Ernährung

Der menschliche Körper besteht zu etwa 55 bis 60 Prozent aus Wasser. Frauen haben ca. 30 Liter Körperwasser, Männer ca. 45 Liter.

Unser Körper reagiert sehr empfindlich auf Wasserverlust. Fehlen nur 3 Prozent Wasser, wird der Mund trocken, weil weniger Speichel produziert wird. Steigt der Wasserverlust auf 5 Prozent, schlägt das Herz schneller. Es muß dann mehr Arbeit leisten, weil das Blut dickflüssiger und zäher geworden ist. Die Durchblutung der feinen Äderchen in den Organen ist damit nicht mehr gewährleistet. Körperliche und geistige Leistungsfähigkeit sinken. Jetzt wird weniger Urin produziert. Dies kann die Bildung von Nierensteinen zur Folge haben, weil kleine Partikel, die ausgeschieden werden sollen, sich zusammenballen. Auch im Darm fehlt Wasser, so daß es zu Verstopfungen kommen kann.

Bei jedem Menschen sollte ein Gleichgewicht zwischen Wasserausscheidung und Wasseraufnahme bestehen. Über Urin und Stuhlgang verliert der Körper täglich rund 1,5 Liter. Ausscheidungen über die Lungen (Atem) und die Haut (Schweiß) addieren sich auf nochmals 1 Liter.

2,5 Liter Wasser mindestens müssen also täglich ersetzt werden. Durch das in den Nahrungsmitteln enthaltene Wasser bekommt der Körper etwa 0,8 Liter.
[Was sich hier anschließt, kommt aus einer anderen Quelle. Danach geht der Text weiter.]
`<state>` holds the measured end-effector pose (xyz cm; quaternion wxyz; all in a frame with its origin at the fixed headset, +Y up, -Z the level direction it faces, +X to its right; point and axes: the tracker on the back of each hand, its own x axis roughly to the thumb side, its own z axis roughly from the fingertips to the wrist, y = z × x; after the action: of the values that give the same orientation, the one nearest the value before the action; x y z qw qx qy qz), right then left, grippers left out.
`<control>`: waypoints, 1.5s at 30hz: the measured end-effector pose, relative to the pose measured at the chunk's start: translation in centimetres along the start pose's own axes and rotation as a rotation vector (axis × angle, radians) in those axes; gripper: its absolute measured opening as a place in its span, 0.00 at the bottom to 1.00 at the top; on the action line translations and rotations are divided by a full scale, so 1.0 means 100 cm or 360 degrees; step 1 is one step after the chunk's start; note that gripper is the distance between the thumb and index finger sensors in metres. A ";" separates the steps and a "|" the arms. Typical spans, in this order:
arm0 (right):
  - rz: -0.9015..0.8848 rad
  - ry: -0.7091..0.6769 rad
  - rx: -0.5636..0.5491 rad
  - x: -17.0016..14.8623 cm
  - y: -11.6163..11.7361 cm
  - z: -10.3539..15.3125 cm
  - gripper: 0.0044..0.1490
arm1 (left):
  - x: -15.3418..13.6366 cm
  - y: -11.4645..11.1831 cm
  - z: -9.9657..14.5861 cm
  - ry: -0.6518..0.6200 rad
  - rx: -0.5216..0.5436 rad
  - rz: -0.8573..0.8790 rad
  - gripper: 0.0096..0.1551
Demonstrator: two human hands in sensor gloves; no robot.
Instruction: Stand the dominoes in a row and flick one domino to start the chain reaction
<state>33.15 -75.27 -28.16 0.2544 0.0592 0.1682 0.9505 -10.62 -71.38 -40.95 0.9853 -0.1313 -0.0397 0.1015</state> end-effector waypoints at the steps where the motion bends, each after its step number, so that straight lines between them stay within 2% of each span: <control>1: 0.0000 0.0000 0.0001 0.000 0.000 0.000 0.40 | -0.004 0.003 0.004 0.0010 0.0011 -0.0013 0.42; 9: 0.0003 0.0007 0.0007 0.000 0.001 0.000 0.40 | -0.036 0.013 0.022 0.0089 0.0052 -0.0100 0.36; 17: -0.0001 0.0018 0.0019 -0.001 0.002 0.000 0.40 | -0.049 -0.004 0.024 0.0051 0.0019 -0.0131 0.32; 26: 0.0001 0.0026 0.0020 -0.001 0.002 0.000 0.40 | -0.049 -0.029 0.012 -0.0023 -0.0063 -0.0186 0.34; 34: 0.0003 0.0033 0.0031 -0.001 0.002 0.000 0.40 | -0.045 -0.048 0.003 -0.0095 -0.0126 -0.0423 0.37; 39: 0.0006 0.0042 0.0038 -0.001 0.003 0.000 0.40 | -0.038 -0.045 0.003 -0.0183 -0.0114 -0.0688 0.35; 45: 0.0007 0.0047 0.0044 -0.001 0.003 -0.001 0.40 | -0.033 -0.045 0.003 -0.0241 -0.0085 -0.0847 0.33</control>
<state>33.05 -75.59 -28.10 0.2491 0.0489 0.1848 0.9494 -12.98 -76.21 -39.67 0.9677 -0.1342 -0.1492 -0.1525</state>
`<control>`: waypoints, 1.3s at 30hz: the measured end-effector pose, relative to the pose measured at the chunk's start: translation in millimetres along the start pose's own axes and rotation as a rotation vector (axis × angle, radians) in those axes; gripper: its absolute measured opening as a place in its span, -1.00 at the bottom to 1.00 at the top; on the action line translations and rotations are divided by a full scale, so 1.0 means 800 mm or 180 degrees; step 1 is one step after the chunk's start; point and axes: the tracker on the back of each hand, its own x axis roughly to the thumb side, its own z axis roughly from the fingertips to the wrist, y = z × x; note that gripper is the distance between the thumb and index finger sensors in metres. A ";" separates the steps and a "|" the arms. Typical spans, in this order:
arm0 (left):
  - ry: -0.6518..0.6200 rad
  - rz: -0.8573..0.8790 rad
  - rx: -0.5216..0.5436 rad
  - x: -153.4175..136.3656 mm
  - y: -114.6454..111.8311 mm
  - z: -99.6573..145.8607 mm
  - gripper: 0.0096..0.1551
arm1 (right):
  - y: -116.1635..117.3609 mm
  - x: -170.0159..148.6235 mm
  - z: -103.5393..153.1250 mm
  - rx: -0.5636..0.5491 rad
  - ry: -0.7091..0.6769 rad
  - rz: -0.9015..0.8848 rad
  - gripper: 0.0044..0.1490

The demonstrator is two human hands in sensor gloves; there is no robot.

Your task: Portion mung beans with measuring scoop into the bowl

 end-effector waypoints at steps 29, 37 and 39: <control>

Weitere 0,3 Liter entstehen im Stoffwechsel bei der Verdauung der Lebensmittel.

Tatsächlich trinken müssen wir etwa 1,5 Liter.

Dieser Trinkbedarf kann sich jedoch deutlich erhöhen. Körperliche Anstrengungen, sportliche Aktivität, höhere Lufttemperaturen und dadurch bedingtes Schwitzen, Krankheiten, Fieber oder Durchfall führen zu weiteren Wasserverlusten und damit auch zu einer notwendigerweise höheren Trinkmenge.

Aber nicht alles, was flüssig ist, eignet sich zur Deckung des Flüssigkeitsbedarfs.

Milch beispielsweise ist zwar reich an wertvollen Inhaltstoffen, enthält aber viele Substanzen, die für ihre Ausscheidung zusätzlich Wasser benötigen. Ein Liter Vollmilch bringt es auf 650 kcal, ein Liter Orangensaft auf ca. 480 kcal.

Auch alkoholische Getränke wie Bier und Wein liefern reichlich Kalorien und sind damit wenig geeignet, den Durst zu Iöschen. Zudem erhöht Alkohol die Wasserausscheidung sehr stark.

Ideale Getränke zur Deckung des Flüssigkeitsbedarfs sind daher Heil- und Mineralwasser. Sie haben Null Kalorien, liefern wertvolle Mineralstoffe und können tagtäglich in größeren Mengen getrunken werden.

Doch nicht alle Heil- und Mineralwässer sind gleich. Die einen enthalten kaum Mineralstoffe, andere dagegen tragen erheblich zur Mineralstoffversorgung des Körpers bei. Wesentlich ist, wie ausgewogen die Mineralstoffe im Wasser enthalten sind. Für die körperliche Fitneß ist zudem der Gehalt an Hydrogencarbonat (auf dem Etikett kann auch die Kurzformel HCO3 vermerkt sein) entscheidend. Heilwasser mit einem höheren Gehalt als 1300 Milligramm HCO3 pro Liter sind besonders empfehlenswert. In solchen Heilwässern darf auch Natrium enthalten sein, da es zusammen mit HCO3 – im Gegensatz zu Kochsalz – nicht blutdrucksteigernd wirkt.